También está en juego el acceso a los medios de comunicación durante el período de campaña. De aprobarse el proyecto, la candidatura por la reelección de Dilma Rousseff se promocionaría un 26% más que en los comicios anteriores, de acuerdo con proyecciones realizadas por Folha de Sao Paulo. Tendría un tiempo de promoción récord en la historia electoral de Brasil: 15 minutos y 18 segundos diarios.

"A mayor número de partidos en una coalición a favor de un candidato presidencial, más tiempo de publicidad", explicó Kramer. "De ahí la intención del Gobierno de lograr el respaldo a la postulación de Rousseff en tantos lugares como sea posible y de reducir los medios de oxígeno de sus futuros rivales", agregó.

El STJ deberá emitir un fallo este miércoles sobre la ley que afecta la creación de nuevas alianzas políticas. Según los analistas consultados, el oficialismo no se quedará de brazos cruzados en caso de que impida definitivamente el tratamiento del proyecto.

"Existen diversas formas de debilitar las nuevas alianzas. Hay otro tipo de operaciones que ocurren tras bastidores y que tienen que ver con la articulación política y los mecanismos del PT para controlar la situación.

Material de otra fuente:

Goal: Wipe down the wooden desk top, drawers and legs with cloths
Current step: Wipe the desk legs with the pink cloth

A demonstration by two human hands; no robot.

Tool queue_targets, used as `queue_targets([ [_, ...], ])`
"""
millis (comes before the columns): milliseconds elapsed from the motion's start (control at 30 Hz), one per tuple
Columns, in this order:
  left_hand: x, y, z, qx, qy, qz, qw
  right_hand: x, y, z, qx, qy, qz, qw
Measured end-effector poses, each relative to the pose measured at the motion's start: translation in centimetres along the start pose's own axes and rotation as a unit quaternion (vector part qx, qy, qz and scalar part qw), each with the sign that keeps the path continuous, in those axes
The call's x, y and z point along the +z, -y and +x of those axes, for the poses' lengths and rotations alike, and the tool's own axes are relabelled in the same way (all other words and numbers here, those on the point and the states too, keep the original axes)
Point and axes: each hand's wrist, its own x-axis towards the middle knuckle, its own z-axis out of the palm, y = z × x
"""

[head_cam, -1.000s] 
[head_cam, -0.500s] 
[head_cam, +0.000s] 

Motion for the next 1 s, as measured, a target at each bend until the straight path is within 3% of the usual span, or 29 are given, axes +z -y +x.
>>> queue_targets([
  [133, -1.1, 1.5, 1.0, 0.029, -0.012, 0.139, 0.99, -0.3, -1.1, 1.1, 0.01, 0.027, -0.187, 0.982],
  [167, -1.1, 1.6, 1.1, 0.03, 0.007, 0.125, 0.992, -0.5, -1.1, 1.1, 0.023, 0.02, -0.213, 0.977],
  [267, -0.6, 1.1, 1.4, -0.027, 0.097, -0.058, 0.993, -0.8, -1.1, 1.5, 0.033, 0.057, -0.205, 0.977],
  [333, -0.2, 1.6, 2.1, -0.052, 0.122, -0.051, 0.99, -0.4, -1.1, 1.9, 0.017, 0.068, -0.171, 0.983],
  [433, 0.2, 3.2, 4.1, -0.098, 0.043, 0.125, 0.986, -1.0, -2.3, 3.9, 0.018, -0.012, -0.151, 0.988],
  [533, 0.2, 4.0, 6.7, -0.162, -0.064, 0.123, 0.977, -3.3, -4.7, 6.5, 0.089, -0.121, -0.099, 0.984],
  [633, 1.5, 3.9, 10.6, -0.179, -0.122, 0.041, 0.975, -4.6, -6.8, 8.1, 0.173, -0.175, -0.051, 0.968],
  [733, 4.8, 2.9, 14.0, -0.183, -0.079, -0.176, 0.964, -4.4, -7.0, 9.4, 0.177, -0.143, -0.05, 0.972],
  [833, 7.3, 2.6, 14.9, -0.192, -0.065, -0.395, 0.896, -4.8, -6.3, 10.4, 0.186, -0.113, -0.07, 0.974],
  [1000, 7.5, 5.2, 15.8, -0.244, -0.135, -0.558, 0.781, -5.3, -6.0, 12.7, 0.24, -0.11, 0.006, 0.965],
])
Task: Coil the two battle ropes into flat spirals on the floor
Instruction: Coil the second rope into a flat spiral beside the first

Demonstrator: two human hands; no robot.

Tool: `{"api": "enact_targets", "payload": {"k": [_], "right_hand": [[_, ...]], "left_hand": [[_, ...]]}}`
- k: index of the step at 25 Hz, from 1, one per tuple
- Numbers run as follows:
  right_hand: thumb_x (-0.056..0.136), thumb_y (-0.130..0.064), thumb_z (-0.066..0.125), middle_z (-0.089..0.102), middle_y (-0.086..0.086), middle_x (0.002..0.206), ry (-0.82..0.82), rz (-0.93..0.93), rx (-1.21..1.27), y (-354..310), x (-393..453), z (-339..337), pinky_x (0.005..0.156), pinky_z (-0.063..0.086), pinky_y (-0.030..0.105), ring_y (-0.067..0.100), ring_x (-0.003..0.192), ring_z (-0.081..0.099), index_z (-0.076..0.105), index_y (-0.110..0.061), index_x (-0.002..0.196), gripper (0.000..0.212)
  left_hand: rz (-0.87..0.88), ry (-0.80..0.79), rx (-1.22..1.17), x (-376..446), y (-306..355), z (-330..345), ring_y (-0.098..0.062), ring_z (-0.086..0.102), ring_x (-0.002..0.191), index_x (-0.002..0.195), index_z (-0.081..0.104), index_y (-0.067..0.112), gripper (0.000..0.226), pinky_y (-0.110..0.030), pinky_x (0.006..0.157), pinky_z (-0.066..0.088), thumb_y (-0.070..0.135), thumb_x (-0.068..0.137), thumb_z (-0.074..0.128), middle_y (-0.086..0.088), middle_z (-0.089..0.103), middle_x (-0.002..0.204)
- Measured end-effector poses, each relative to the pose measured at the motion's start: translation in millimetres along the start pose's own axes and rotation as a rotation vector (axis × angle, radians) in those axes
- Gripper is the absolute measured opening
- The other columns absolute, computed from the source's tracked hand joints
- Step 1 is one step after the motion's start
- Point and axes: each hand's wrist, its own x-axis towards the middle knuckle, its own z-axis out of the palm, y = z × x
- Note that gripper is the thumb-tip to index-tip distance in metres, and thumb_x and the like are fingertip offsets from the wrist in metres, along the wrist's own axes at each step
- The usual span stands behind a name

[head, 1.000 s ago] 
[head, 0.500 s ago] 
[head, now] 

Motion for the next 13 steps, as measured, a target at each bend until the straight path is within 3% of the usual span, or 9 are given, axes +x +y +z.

No tendremos nuevas embestidas institucionales, pero sí la creación de un ambiente que dificulte a los nuevos partidos funcionar", dijo De Aragão.

Kramer, por su parte, augura un PT más agresivo con los otros poderes de cara a los comicios. "El PT y casi todos sus líderes arden en deseo de venganza contra el Supremo Tribunal por el golpe que representó el fallo contra algunos de sus cuadros más emblemáticos en el juicio del 'mensalao'", advirtió y señaló que ante una decisión judicial contraria, el oficialismo se volcará a viejas prácticas como la distribución de los cargos ministeriales y en empresas públicas con el fin de "fortalecer la lealtad de los partidos aliados y movilizar a sus cuadros en torno a la reelección". "En éste y otros tipos de maniobras, Rousseff es y seguirá siendo guiada por su mentor, el expresidente Lula".